In April of 2009, while driving down the highway, I got a great idea for a story. “What if the cats had the magic powers?” I wondered. And boom! The Catmage Chronicles were born. As soon as I got to my friend’s house, I got a notebook and started writing down thoughts, plot points, ideas, the whole shebang. Then when I got home that night, I started writing what I’d plotted out, and got a few thousand words in.
And stopped.
Like I always did.
I have a collection of half-begun novels that I stopped writing. The Catmage Chronicles looked like they were going to be yet another in my series of failures.
But then I got an email from a literary agent in the spring of 2011, asking for a link to her website. And also asking if I had anything she might be interested in. She wasn’t interested in the first few pages of my novel, but brushing it up to send to her got me interested in writing again. So I decided to make up my mind to either finish a novel, or give up and forget about writing. Just stick to blogging and figure out a career, probably in web, for the rest of my life.
I couldn’t give up. Instead, I found a way to push through what was stopping me, figure out how to plot, get into a regular writing schedule, and finish the book. Along the way I re-learned the industry by reading writing blogs, talking with my friend Neil Clarke, and getting my mind back into the writing biz. I found a cover artist, cover designer, and re-learned Adobe InDesign to typeset my own novel.
And now, there’s a book out there with a fantastic cover (and a damned good interior) with my name on it.
So yeah, I’m pretty proud of myself.
Now go buy my book, and tell everyone you know to do the same. Those books aren’t going to buy themselves, you know.
It’s been a long, long time coming. But my new career has begun.
Congratulations!
It is a good feeling isn’t it?
I was in the same boat as you, with a couple of unfinished novels sitting at the 20-25,000 word mark staring at me every time I opened my computer.
The folder on the desktop “writing” would remind me that deep down I wanted to be a writer, but also that I had so far failed in that goal.
Then I wrote Erasure. My first beginning to end: first word, 10 draft, then to editor THEN cover art project, and I couldn’t be happier.
It is an interesting thing this whole “Being published” thing. What I have found is that the next book is actually easier, because I have already walked the publishing path, so I know what is to come.
So congratulations, again. You have bridged the gap between talking about being a writer, and actually getting it done.

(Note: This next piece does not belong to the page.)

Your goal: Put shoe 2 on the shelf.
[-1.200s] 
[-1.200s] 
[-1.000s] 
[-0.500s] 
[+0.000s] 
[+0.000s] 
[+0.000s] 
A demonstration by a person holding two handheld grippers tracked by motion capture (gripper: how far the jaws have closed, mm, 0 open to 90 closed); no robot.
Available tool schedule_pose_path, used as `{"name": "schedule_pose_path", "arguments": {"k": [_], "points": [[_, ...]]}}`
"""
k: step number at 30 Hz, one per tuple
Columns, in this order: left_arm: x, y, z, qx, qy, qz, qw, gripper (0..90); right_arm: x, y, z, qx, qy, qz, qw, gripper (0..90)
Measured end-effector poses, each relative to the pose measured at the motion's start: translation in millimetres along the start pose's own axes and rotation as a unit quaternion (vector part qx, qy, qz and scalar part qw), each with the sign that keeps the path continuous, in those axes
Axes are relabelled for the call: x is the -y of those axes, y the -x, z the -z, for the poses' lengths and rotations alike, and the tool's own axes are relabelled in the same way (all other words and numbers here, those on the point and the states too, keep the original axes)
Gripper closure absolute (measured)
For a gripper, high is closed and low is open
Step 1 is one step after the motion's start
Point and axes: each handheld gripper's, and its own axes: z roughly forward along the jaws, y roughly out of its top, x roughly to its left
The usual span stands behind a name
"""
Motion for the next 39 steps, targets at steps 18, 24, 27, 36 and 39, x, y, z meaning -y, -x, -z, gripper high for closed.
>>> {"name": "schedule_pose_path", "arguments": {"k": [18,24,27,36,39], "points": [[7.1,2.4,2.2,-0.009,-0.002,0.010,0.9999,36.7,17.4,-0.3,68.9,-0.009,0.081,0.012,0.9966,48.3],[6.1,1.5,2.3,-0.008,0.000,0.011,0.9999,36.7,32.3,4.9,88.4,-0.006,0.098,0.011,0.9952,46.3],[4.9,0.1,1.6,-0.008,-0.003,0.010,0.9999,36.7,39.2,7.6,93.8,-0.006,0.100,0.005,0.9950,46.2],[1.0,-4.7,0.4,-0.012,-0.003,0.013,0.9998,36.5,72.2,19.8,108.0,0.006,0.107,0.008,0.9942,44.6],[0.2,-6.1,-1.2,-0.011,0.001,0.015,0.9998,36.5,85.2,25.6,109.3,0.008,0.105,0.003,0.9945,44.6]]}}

Now… time for the public to get on board!
Thanks. Sorry for the delay approving your comment… I had comments locked down for so long I’ve forgotten about having to moderate the first one.
The Kindle price point is okay. Occasionally it will be as much as the paper version. In any event, I plan to buy a copy and see what’s under the hood. After I know what’s in it, I’ll be better able to interest other people.
Congratulations, and good luck.
Well, so far, the book has three Potterhead seals of approval. Four, if you count my eleven-year-old nephew, who likes everything I do. But his mother says that if he didn’t like the story, he would have stopped reading the book.
So thanks, and I think you’re going to like what you read.
The Kindle price is the introductory price. I don’t believe in underpricing my work, especially since I have no big publisher behind me doing any PR. It’s all on me. And my strategy is pebbles in a pond. Throw in a pebble, watch the rings spread outward. I have a LOT of pebbles planned.